The demo application shows four spinners: one each for Integer and Double values, both with the standard converters and my custom converters. The latter will preemptively reject invalid characters while typing, and also show tooltips with the legal input range on the associated spinners. The converters can be used on naked TextField controls or without any controls, too.

Note that when building on-the-fly TextField validation, any text modifications that your validator performs from within the change listener must be wrapped in Platform.runLater calls. Otherwise you’ll get unsupported reentrancy that may cause a mysterious “IllegalArgumentException: The start must be <= the end” while deleting or replacing text. See the source code for how this works.

Java 9 and Bugfixes (2018-02-13)

Version 1.0.2 of SpinnerDemo has been recompiled with Java SE 9 and fixes two bugs in both converter classes. First, the TextField is now correctly reset to its default content when the user commits an empty field, as already documented.

Second, JavaFX 9 throws an exception when attempting to set the ToolTip on a spinner’s TextField because that property is already bound to that of the spinner parent. I don’t know whether JavaFX 9 added the binding or the exception, but at any rate the code now checks whether the ToolTip property is already bound before attempting to set it.

5 thoughts on “JavaFX Spinner for Numbers”

  1. The first attempt at writing a spinner control for JavaFX resulted in what became the ListSpinner in JFXtras.

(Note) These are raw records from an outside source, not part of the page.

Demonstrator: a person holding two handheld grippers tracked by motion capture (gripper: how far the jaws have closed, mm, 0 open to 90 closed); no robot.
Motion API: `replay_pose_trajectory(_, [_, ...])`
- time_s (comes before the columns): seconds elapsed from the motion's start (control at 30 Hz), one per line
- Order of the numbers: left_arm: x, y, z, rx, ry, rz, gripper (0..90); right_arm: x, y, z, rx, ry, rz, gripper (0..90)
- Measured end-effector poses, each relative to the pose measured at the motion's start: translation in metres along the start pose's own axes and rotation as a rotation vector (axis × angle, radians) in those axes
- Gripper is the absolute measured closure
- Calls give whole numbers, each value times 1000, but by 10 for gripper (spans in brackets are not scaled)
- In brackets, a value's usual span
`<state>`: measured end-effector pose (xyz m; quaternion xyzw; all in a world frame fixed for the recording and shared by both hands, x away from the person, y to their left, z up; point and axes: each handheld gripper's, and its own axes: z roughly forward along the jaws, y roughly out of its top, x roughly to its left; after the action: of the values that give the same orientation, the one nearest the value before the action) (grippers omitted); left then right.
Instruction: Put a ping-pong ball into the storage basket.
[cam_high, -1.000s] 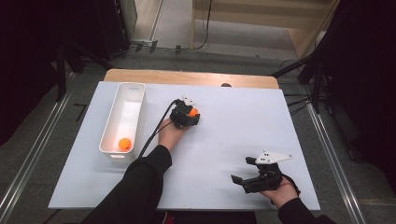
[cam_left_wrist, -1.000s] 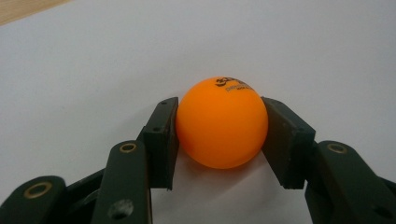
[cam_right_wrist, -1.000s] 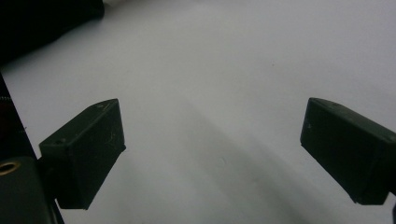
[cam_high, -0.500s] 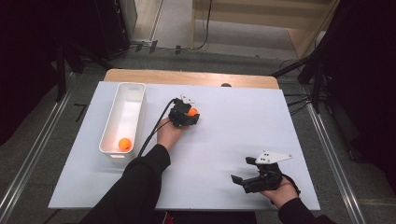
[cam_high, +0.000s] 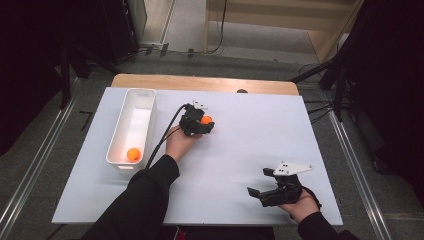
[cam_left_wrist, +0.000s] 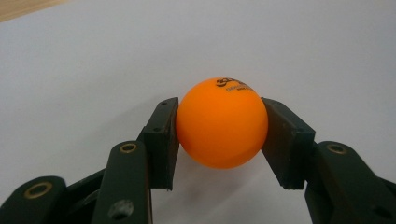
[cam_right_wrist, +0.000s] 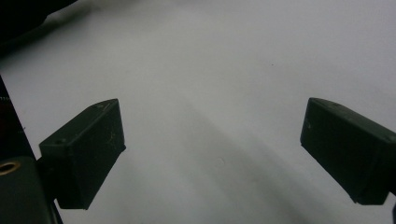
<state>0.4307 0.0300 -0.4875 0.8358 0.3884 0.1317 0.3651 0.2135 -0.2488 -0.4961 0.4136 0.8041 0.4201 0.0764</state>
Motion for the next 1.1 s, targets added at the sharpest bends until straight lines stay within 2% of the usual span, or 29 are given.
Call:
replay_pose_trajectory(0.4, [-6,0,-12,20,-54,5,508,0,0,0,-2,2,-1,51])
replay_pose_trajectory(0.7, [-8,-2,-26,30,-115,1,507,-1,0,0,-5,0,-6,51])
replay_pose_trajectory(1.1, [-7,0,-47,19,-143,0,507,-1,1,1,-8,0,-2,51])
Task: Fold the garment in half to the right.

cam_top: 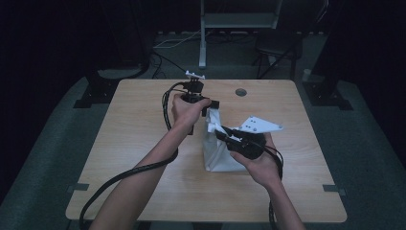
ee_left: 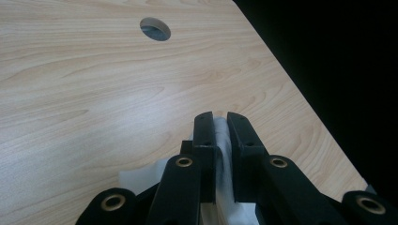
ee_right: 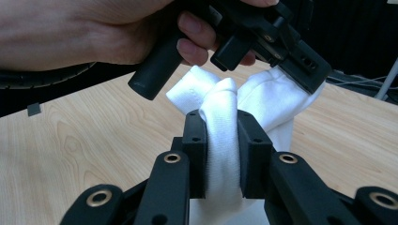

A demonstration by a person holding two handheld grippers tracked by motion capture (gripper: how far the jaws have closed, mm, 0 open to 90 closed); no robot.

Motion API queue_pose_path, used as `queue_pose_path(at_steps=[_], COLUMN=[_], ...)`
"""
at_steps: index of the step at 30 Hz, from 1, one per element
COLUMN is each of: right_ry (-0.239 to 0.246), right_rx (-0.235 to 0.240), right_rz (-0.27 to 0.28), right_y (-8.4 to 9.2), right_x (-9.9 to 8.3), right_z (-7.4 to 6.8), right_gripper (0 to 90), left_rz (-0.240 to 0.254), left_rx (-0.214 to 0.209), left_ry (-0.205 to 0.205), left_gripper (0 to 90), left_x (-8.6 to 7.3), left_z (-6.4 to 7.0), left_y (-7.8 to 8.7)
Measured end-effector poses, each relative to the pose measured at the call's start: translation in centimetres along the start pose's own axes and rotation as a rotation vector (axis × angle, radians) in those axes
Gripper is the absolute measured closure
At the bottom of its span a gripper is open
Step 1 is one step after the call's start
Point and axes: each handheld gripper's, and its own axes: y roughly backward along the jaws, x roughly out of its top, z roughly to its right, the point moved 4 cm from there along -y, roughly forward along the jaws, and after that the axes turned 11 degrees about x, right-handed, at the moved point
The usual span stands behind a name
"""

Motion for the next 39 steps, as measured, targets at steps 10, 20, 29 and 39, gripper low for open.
queue_pose_path(at_steps=[10, 20, 29, 39], right_ry=[-0.017, -0.040, -0.046, -0.057], right_rx=[-0.015, -0.029, -0.043, -0.056], right_rz=[0.002, 0.009, 0.008, -0.004], right_y=[0.7, 1.5, 2.1, 2.7], right_x=[-0.7, -1.6, -2.1, -3.1], right_z=[0.3, 0.7, 0.9, 1.3], right_gripper=[76.1, 76.2, 76.1, 76.0], left_rz=[0.009, 0.003, 0.003, 0.000], left_rx=[-0.008, -0.015, -0.020, -0.029], left_ry=[-0.012, -0.027, -0.033, -0.048], left_gripper=[82.9, 82.9, 82.9, 82.9], left_x=[-0.2, -0.2, -0.3, -0.6], left_z=[0.7, 1.4, 2.0, 2.6], left_y=[-0.8, -1.1, -1.5, -2.0])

It ended up as a step-through-a-list spinner, the reason for that is that that is what was needed for the CalendarPicker; a list of all months in a year. But the list can also be a fake list, implementing the list API on top of a number and step (for the years in the CalendarPicker). If you have a fixed range, a list based API can be the easier approach.

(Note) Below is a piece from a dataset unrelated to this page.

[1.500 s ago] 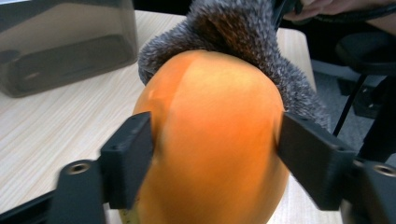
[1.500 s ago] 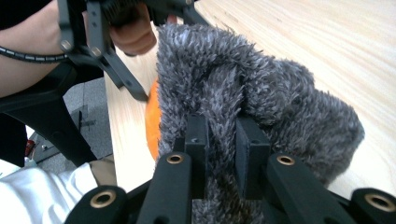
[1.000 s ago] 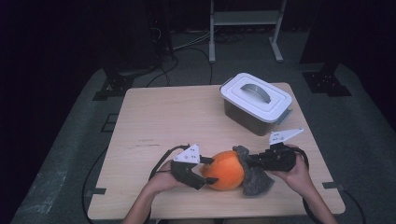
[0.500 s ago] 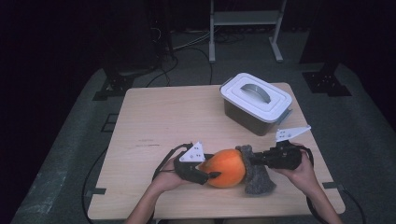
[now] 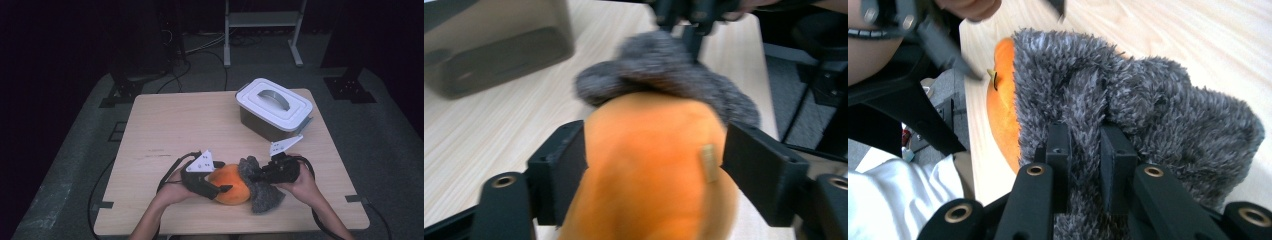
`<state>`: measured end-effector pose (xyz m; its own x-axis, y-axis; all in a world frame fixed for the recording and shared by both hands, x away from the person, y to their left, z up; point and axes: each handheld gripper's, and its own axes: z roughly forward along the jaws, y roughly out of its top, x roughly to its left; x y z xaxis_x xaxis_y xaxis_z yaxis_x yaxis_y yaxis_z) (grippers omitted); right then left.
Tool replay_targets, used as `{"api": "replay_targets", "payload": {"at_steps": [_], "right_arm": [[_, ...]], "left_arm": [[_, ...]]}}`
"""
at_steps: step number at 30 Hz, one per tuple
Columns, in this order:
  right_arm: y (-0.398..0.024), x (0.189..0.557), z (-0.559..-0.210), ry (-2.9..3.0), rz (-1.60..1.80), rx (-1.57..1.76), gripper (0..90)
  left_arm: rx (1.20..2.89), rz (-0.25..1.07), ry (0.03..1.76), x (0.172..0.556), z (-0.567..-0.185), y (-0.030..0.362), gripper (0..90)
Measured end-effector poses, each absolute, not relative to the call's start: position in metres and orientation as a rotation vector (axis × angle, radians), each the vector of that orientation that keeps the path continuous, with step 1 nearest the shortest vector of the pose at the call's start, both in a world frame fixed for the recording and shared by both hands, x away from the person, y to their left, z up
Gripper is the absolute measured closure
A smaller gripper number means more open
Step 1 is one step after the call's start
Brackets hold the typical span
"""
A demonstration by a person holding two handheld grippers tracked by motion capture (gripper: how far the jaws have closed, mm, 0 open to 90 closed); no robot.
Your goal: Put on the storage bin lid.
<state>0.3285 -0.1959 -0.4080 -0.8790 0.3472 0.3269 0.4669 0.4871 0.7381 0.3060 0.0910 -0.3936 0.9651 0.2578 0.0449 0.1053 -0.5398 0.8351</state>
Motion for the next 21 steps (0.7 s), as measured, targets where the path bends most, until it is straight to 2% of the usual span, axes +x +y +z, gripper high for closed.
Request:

    1. Thanks for the background info. No doubt the existing Spinner control is great for lists or small ranges, such as months or years. I needed to step through a numerical range at high precision, though, e.g. 0-100 in 0.01 steps. That requires making the TextField editable (who wants to click up arrow a thousand times?), and for that better numerical converters are required. Hopefully they will be built into JavaFX in a future release.